WHAT IS REQUIRED – For this exercise, reproduce the entries below exactly, but only from the line containing "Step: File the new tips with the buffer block" through the line containing "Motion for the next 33", both included.

MATERIAL FOR THIS EXERCISE –
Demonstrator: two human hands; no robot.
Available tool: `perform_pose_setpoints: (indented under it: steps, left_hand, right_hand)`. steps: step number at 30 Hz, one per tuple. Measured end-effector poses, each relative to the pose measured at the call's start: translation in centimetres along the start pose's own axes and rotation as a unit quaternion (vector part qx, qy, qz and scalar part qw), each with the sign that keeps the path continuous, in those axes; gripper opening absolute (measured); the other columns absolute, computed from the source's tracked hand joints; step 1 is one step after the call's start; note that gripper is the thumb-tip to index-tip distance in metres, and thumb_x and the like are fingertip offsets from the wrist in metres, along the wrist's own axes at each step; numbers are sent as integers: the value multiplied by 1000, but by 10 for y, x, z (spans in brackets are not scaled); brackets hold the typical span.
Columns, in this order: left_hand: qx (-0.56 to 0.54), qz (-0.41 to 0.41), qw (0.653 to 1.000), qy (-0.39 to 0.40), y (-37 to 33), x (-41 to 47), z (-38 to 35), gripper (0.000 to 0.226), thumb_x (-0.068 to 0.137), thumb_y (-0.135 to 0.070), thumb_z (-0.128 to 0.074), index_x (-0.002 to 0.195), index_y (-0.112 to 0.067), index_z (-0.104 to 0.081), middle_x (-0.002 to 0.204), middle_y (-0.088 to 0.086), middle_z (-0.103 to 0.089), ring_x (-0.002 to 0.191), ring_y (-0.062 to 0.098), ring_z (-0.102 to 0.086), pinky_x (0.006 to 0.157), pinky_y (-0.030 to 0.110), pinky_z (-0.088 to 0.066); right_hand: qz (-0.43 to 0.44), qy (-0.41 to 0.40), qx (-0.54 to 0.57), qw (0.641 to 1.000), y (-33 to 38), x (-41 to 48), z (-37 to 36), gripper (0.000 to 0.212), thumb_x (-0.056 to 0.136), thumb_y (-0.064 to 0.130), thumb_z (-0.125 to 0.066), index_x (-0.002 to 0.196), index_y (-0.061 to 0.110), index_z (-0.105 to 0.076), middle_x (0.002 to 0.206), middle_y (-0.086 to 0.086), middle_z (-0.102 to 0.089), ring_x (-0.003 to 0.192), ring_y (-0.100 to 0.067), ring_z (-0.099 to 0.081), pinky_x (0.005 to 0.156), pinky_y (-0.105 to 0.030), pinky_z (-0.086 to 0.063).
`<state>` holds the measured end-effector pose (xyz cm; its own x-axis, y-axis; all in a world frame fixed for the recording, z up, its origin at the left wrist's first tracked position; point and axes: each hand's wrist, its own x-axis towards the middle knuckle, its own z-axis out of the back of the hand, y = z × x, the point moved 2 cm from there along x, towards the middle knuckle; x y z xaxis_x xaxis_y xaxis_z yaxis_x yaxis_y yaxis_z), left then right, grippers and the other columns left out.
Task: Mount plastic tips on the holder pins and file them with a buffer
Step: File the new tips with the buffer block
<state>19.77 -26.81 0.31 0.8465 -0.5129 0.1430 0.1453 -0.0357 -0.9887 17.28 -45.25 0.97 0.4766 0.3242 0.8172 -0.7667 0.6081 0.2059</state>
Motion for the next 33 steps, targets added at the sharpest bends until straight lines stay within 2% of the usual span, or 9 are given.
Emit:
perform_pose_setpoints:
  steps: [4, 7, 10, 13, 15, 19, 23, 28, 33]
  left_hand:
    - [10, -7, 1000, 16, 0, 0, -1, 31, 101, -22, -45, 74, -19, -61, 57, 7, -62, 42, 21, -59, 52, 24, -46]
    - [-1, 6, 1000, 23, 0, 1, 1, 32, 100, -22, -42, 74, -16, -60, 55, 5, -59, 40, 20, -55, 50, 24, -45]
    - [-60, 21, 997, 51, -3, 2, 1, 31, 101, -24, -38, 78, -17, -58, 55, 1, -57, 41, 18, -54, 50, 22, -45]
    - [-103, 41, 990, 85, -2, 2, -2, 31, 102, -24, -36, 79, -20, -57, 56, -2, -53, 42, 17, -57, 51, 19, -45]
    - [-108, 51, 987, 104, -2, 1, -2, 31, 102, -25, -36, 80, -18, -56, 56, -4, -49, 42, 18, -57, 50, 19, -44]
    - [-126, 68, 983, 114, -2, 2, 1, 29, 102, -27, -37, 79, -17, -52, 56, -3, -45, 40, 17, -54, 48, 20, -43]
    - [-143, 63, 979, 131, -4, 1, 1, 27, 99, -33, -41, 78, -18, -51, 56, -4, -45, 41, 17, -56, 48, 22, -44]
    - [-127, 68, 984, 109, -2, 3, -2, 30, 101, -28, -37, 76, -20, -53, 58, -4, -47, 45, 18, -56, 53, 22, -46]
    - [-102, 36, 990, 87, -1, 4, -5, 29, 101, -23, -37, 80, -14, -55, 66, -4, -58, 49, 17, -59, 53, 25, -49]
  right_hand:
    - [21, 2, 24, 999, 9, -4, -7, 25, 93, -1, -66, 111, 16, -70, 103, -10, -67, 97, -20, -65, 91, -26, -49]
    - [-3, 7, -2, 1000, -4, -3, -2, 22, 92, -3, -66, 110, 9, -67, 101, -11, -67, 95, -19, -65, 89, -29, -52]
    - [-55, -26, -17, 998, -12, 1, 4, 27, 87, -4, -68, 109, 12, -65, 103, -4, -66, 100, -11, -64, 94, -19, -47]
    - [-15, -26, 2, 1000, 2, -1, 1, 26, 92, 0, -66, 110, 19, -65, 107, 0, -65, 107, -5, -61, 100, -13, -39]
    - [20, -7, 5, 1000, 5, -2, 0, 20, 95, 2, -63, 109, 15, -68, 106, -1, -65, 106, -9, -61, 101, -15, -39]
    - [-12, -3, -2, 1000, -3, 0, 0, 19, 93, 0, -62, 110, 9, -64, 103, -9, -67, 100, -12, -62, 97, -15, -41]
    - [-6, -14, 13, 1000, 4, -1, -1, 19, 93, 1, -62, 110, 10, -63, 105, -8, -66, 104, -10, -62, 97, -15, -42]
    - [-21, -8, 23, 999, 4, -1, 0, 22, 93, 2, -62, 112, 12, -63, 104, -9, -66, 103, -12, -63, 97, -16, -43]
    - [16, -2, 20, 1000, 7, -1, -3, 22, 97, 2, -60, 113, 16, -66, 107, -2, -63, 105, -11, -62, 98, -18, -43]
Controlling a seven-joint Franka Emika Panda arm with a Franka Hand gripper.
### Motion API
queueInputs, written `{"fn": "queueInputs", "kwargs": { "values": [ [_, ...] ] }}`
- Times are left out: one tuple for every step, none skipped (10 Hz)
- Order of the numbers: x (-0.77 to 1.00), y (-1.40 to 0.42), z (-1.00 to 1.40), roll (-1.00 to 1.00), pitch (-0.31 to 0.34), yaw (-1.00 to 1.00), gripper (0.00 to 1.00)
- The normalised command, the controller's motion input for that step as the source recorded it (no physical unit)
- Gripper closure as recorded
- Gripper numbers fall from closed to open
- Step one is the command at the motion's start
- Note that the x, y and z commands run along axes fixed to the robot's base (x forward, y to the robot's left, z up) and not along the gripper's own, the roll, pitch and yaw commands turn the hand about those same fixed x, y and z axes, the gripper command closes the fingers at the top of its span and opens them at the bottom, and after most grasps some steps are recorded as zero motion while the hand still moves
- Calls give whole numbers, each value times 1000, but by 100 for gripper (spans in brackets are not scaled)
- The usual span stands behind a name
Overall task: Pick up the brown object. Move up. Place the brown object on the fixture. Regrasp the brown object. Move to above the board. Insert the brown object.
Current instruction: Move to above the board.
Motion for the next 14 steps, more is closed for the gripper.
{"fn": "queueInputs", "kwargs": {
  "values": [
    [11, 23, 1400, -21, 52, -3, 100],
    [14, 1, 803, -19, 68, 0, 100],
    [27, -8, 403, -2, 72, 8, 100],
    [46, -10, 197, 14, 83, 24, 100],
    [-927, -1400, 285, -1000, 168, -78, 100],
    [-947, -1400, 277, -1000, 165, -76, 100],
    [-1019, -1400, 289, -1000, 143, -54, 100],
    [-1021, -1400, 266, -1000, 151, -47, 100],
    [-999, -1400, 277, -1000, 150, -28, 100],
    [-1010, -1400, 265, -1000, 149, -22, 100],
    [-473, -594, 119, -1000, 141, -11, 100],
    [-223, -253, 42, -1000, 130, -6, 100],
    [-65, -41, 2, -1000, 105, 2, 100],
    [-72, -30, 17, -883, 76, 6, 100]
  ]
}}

WRITTEN ANSWER –
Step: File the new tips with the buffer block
<state>19.77 -26.81 0.31 0.8465 -0.5129 0.1430 0.1453 -0.0357 -0.9887 17.28 -45.25 0.97 0.4766 0.3242 0.8172 -0.7667 0.6081 0.2059</state>
Motion for the next 33 steps, targets added at the sharpest bends until straight lines stay within 2% of the usual span, or 9 are given.

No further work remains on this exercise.